Non-linear level measurements

Agreed, @#2 by LD piecewise linear interpolation probably least amount of work and "good enough."

And this is what the overthinking side looks like, modeling a cone-on-cylinder shape with Radius = cylinder height = cone height. Fifth order is good around one percent. The sine approximation is good to 5-10%, but may not work on OP's data, and would need at least third order to get to the 1% level. Chebyshev may do better; splitting linear and non-linear sections into separate sections may end up being exact; simplicity of PLC not an issue for polynomials, but still probably not worth the extra effort if linear interpolation is good enough, even if code will be ugly.

cvvplot.png
 
Nooooooo!
Why not divide the level into two ranges? There is a linear section that is easy to approximate. Then it will be easy to fit a second order equation to the non-linear section. A cone does not require a higher order polynomial to approximate it. Don't use a higher order than what is necessary because of the possible inflection points.
Fitting a polynomial to two different sections is folly for the reason I stated above.
Interpolation is much different that curve fitting and regression. They are two different things!!!

If you want to over think this then use cubic splines. It is also possible to do a local 3rd order interpolation using 4 data points and interpolating between the middle two. If the data points are equally spaced then the interpolation is relatively easy.

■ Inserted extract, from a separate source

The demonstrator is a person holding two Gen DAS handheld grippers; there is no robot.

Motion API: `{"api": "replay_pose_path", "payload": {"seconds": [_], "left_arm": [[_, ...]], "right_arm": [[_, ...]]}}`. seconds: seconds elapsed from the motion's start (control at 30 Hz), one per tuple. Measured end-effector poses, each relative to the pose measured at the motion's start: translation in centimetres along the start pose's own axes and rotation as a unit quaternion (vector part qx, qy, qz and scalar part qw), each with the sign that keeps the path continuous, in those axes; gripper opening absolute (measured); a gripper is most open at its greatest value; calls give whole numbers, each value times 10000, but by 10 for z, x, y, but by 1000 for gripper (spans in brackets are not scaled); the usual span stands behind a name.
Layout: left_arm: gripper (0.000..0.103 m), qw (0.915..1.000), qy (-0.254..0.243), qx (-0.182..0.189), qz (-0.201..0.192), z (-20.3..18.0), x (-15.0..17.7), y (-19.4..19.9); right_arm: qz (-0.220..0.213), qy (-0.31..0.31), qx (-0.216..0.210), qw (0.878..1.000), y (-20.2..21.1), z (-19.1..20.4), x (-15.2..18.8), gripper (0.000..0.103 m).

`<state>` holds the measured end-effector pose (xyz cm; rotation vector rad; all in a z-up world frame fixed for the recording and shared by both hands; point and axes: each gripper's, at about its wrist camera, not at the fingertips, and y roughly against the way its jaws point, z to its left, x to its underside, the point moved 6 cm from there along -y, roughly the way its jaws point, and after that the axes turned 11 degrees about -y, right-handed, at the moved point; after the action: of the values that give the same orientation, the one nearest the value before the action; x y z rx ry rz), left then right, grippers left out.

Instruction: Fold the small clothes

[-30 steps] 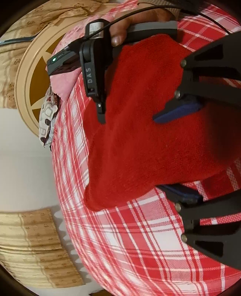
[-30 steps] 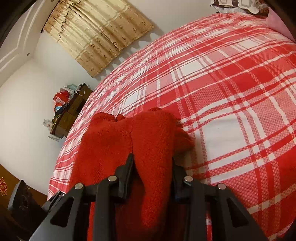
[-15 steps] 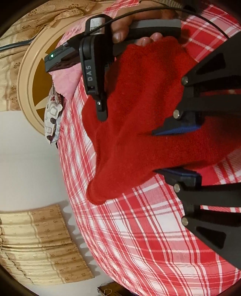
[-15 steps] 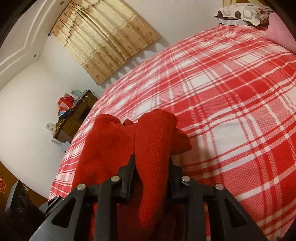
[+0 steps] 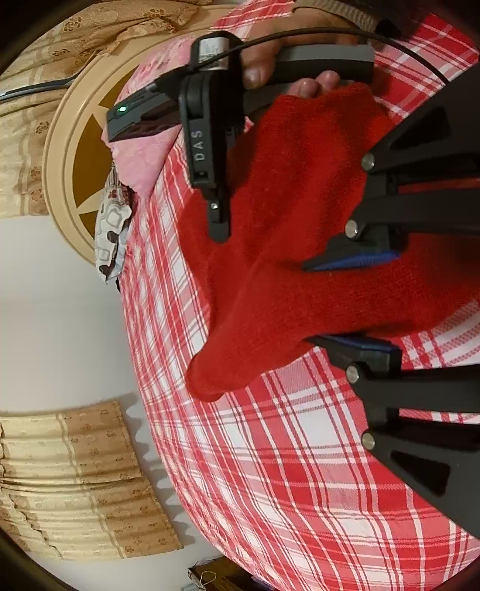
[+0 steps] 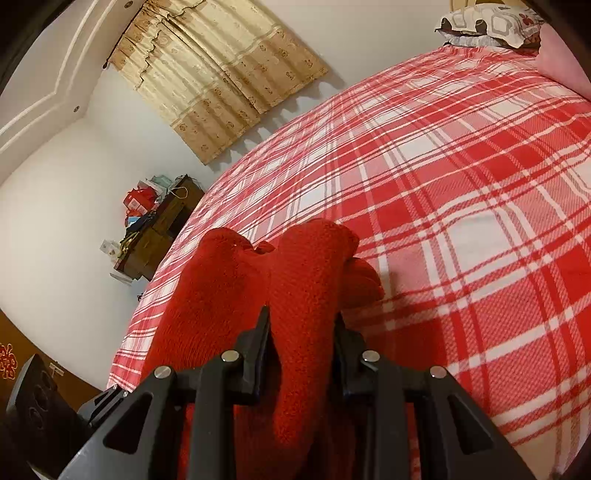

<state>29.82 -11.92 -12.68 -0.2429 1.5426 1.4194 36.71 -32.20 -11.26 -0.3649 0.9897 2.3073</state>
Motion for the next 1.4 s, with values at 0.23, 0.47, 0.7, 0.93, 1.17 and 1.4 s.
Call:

If the data points are unevenly spaced use use Lagrange interpolation.
If you want to fit a polynomial to data then look at the Savitsky-Golay algrorithm
https://nirpyresearch.com/savitzky-golay-smoothing-method/
The S-G algorithm is a smoothing algorithm which is different from filtering or perhaps a subset of filtering.
 
Thank you for all the replies! I dont have the computer with the table with me this weekend.

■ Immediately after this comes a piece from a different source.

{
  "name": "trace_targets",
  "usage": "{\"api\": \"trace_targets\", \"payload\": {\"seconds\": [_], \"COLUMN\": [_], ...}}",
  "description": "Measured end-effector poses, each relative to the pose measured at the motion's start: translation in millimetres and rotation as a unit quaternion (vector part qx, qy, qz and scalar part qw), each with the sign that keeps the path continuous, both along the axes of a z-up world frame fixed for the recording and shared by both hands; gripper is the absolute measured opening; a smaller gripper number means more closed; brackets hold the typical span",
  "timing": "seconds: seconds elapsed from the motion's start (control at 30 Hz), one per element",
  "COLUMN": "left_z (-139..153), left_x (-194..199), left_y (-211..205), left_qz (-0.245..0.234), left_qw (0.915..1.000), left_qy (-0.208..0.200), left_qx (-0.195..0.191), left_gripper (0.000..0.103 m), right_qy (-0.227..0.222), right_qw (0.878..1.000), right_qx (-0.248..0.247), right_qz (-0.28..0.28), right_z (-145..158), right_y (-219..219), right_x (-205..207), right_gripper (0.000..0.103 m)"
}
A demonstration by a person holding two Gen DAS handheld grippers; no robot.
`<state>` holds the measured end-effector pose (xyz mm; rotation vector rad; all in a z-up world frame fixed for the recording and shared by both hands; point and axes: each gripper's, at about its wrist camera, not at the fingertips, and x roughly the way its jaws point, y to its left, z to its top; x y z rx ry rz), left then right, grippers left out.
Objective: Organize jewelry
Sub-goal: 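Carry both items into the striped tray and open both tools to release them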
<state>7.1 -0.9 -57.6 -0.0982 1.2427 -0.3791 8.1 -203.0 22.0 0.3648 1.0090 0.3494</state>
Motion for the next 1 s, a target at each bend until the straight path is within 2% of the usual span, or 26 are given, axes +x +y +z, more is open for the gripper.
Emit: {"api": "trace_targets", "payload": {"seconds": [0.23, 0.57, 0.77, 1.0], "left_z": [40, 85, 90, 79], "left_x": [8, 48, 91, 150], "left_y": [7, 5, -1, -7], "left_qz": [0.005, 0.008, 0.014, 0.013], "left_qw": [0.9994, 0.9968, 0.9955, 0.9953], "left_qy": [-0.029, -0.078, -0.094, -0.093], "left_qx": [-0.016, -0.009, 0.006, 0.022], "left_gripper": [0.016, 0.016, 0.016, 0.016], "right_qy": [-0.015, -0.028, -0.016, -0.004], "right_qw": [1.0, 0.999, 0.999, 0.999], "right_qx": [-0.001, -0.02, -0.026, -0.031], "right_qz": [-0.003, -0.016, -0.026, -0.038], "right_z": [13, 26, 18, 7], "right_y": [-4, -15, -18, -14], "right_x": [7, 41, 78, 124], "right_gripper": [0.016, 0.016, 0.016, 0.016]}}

I got this working nicely with a 2nd degree polynomial by writing a ladder code with the function, i put the coefficients and the constant into memory registers, so they can be changed without messing with the function.

I then split the tank table in two parts. 0-55% and 45-100%. Took a poly trendline on these two seperatly and used both in the program.

If level is less than 50%: i use the values of first part in the program.
If level is above 50%: i use the values for second part in the program.
 
Nooooooo!


Relax: it was not a serious proposal for the OP's case; rather a rabbit trail to investigate poly accuracy, and a sine model's accuracy, for a specific case; over the split ranges the polys will be near exact, as noted.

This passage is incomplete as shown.